I- Tendo o Presidente da Camara Municipal, competencia delegada, nos termos do n. 1 do artigo 52 da Lei n. 100/84, de 29 de Março, para executar por empreitada, obras que constem dos planos aprovados pela Assembleia Municipal ou outorgar contratos necessarios a execução dos planos de obras aprovados por aquela Assembleia (da Competencia da Camara), tem tambem competencia para rescindir os contratos de empreitada quando a Camara, dona da obra tiver direito a requerer tal rescisão e posse administrativa, nos termos dos ns. 4 e 8 do artigo 136 do Decreto-Lei n. 48871.

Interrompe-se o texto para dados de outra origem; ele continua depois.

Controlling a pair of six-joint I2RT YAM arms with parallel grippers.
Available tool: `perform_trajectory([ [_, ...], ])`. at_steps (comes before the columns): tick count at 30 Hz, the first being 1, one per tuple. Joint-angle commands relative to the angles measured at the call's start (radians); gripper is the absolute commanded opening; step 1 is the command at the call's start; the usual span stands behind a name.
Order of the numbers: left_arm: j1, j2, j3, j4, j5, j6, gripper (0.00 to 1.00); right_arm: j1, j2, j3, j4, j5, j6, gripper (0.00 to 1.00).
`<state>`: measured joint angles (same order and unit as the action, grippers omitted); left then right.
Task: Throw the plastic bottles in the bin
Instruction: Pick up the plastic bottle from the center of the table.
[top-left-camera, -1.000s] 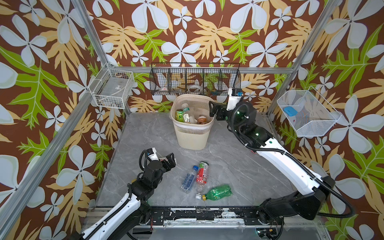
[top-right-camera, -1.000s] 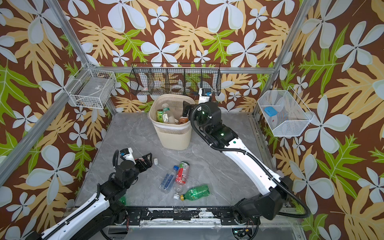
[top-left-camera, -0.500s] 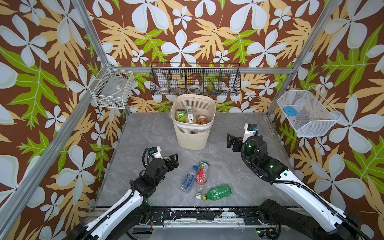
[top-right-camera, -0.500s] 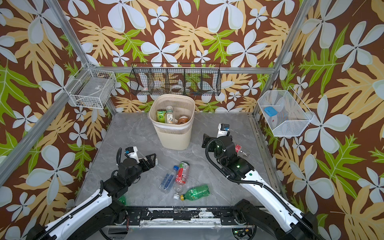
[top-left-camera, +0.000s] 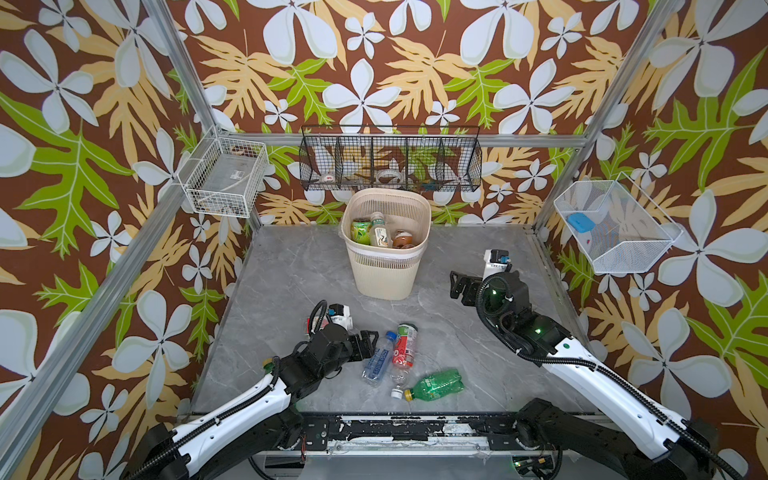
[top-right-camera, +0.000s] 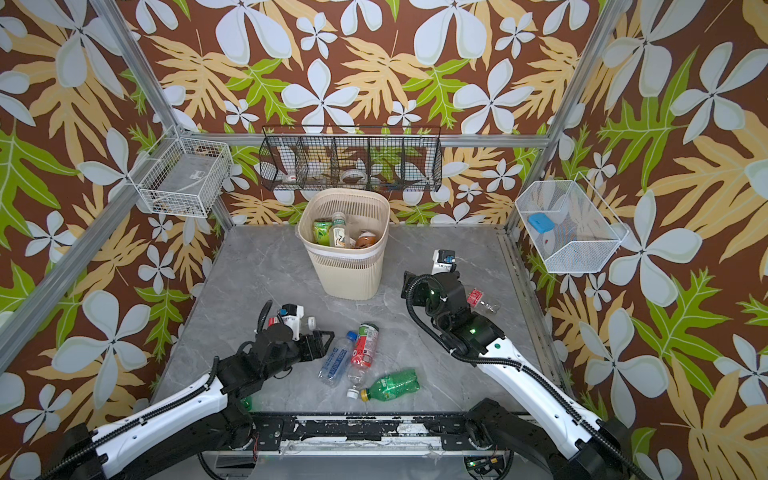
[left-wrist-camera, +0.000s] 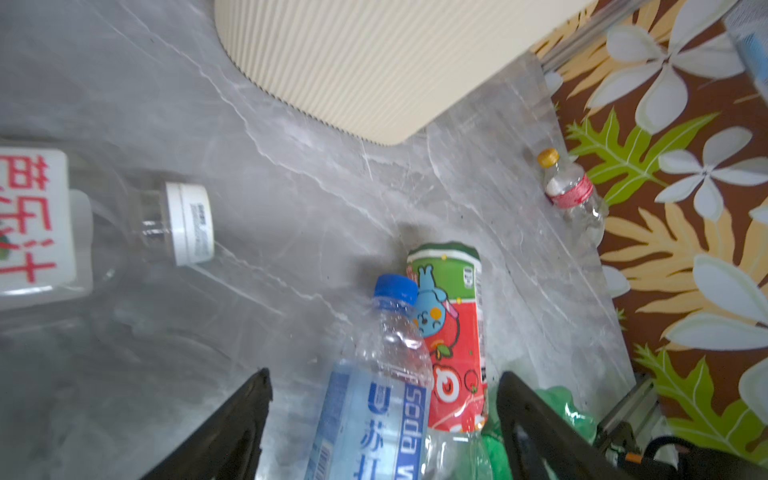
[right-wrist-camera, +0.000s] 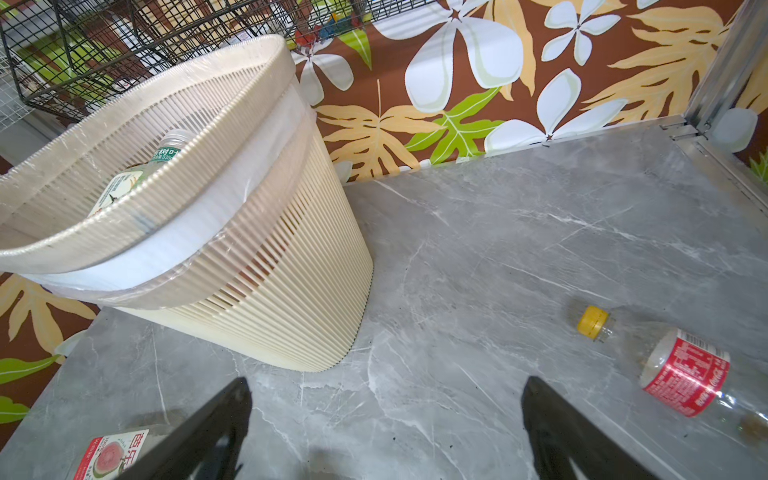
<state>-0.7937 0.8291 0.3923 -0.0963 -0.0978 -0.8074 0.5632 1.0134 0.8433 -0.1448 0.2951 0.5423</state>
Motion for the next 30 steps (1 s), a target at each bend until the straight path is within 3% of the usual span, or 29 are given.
perform_trajectory([
  [1, -0.059, 0.013, 0.017, -0.086, -0.049, -0.048, 0.87, 0.0, 0.0, -0.005, 0.014, 0.006, 0.008, 1.0],
  [12, -0.259, 0.176, 0.078, -0.143, -0.1, -0.099, 0.86, 0.0, 0.008, -0.017, 0.021, -0.004, 0.017, 0.99],
  [30, -0.268, 0.402, 0.169, -0.202, -0.195, -0.068, 0.85, -0.001, -0.029, -0.035, 0.001, 0.015, 0.018, 1.0],
])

II- E tem esse direito se o empreiteiro não der cumprimento ao plano de trabalhos por si proprio apresentado, no respectivo prazo, nem, depois de notificado para, no prazo de 5 dias, apresentar um novo plano de trabalhos para a conclusão da obra, não chegar a apresenta-lo.
III- O n. 1 do artigo 136 do Decreto-Lei n. 48871 não impõe que, no caso de retardamento injustificado da execução dos trabalhos previstos no plano em vigor, o fiscal da obra tenha que notificar o empreiteiro (embora o possa fazer) para apresentar o plano de trabalhos que em cada um dos meses seguintes conte executar.
IV- Ainda que haja mora no pagamento das importancias a pagar constantes do auto de medição de trabalhos, o empreiteiro não pode retardar a execução dos trabalhos, pois apenas tem direito a juros pela demora nos termos do n. 1 do artigo 187 do Decreto-Lei n. 48871, ou o direito a pedir a rescisão do contrato no caso do n. 2 daquele artigo.
V- São validas as actas que registem as decisões do Presidente da Camara tomadas nos termos referidos em I, bem como as actas das reuniões em que foram tomadas pela Camara deliberações que ratificaram as decisões do Presidente desde que, nos termos do artigo 81 n. 1 da Lei n. 100/84 registem o que de essencial se passou na reunião.